Problem statement:
Each of the following records is to be printed verbatim.

>>>>>

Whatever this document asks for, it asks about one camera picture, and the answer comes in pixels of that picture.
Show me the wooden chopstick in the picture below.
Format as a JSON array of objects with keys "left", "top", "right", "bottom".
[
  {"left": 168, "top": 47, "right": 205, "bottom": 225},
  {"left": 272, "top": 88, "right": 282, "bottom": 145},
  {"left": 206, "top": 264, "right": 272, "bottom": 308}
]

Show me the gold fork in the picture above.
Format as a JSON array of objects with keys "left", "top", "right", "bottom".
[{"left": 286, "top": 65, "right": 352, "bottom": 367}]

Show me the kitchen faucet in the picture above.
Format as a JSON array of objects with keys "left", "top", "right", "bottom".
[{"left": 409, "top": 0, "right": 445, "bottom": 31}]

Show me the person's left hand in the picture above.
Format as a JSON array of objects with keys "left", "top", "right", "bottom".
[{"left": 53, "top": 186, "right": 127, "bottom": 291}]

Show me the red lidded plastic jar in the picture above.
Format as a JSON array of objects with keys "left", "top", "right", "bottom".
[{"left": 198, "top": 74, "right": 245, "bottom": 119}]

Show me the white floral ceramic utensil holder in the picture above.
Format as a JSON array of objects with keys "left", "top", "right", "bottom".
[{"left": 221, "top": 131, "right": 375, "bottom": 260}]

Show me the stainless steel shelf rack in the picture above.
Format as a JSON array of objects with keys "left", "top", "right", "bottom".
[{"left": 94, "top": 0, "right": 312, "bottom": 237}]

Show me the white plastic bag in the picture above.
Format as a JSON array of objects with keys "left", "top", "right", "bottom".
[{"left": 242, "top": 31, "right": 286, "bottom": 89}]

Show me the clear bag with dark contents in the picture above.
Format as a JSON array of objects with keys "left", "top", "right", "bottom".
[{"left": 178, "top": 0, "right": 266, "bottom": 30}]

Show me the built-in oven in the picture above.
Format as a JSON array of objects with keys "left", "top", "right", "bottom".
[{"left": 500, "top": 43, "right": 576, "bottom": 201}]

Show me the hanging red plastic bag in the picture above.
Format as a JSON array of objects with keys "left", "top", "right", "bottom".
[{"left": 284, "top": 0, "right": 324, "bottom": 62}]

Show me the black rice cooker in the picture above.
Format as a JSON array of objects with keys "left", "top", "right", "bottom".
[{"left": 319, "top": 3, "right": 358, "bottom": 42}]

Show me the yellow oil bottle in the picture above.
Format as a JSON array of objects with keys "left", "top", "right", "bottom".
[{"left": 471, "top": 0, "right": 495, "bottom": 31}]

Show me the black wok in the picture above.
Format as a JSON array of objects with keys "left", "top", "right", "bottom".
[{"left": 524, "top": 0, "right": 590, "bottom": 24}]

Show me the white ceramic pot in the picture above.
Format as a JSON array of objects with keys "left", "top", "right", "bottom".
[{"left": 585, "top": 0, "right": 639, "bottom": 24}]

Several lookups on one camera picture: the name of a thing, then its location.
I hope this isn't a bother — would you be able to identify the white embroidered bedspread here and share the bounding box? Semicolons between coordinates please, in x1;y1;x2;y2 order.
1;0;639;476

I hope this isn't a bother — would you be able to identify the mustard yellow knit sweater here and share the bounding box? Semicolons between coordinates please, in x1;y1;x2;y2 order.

<<<<<

Answer for this exercise:
Whatever this document asks for, it asks about one camera picture, and the answer comes in pixels of that picture.
Show me the wooden chopstick in the picture below.
Format as a JSON array of objects with keys "left", "top", "right", "bottom".
[
  {"left": 168, "top": 47, "right": 205, "bottom": 225},
  {"left": 272, "top": 88, "right": 282, "bottom": 145},
  {"left": 206, "top": 264, "right": 272, "bottom": 308}
]

Show me the gold fork in the picture above.
Format as a JSON array of objects with keys "left", "top", "right", "bottom".
[{"left": 286, "top": 65, "right": 352, "bottom": 367}]

Show me the kitchen faucet in the picture above.
Format as a JSON array of objects with keys "left", "top", "right", "bottom".
[{"left": 409, "top": 0, "right": 445, "bottom": 31}]

Show me the person's left hand in the picture above.
Format as a JSON array of objects with keys "left", "top", "right", "bottom".
[{"left": 53, "top": 186, "right": 127, "bottom": 291}]

Show me the red lidded plastic jar in the picture above.
Format as a JSON array of objects with keys "left", "top", "right", "bottom".
[{"left": 198, "top": 74, "right": 245, "bottom": 119}]

Show me the white floral ceramic utensil holder in the picture above.
Format as a JSON array of objects with keys "left", "top", "right", "bottom".
[{"left": 221, "top": 131, "right": 375, "bottom": 260}]

Show me the stainless steel shelf rack in the picture above.
Format as a JSON array of objects with keys "left", "top", "right", "bottom".
[{"left": 94, "top": 0, "right": 312, "bottom": 237}]

Show me the white plastic bag in the picture above.
Format as a JSON array of objects with keys "left", "top", "right", "bottom".
[{"left": 242, "top": 31, "right": 286, "bottom": 89}]

Show me the clear bag with dark contents in the picture above.
Format as a JSON array of objects with keys "left", "top", "right", "bottom".
[{"left": 178, "top": 0, "right": 266, "bottom": 30}]

Show me the built-in oven in the picture above.
Format as a JSON array of objects with keys "left", "top", "right", "bottom".
[{"left": 500, "top": 43, "right": 576, "bottom": 201}]

Show me the hanging red plastic bag in the picture above.
Format as a JSON array of objects with keys "left", "top", "right", "bottom".
[{"left": 284, "top": 0, "right": 324, "bottom": 62}]

Show me the black rice cooker in the picture above.
Format as a JSON array of objects with keys "left", "top", "right", "bottom".
[{"left": 319, "top": 3, "right": 358, "bottom": 42}]

Show me the yellow oil bottle in the picture above.
Format as a JSON array of objects with keys "left", "top", "right", "bottom".
[{"left": 471, "top": 0, "right": 495, "bottom": 31}]

Show me the black wok in the picture above.
Format as a JSON array of objects with keys "left", "top", "right", "bottom".
[{"left": 524, "top": 0, "right": 590, "bottom": 24}]

Show me the white ceramic pot in the picture above.
Format as a JSON array of objects with keys "left", "top", "right", "bottom".
[{"left": 585, "top": 0, "right": 639, "bottom": 24}]

Several lookups on one camera picture: the name of a thing, then its location.
I hope this isn't a bother — would you be able to identify the white embroidered bedspread here and share the bounding box? Semicolons between coordinates please, in x1;y1;x2;y2 order.
1;0;639;476

I hope this isn't a bother — would you be able to identify the mustard yellow knit sweater here and share the bounding box? Semicolons between coordinates please, in x1;y1;x2;y2 order.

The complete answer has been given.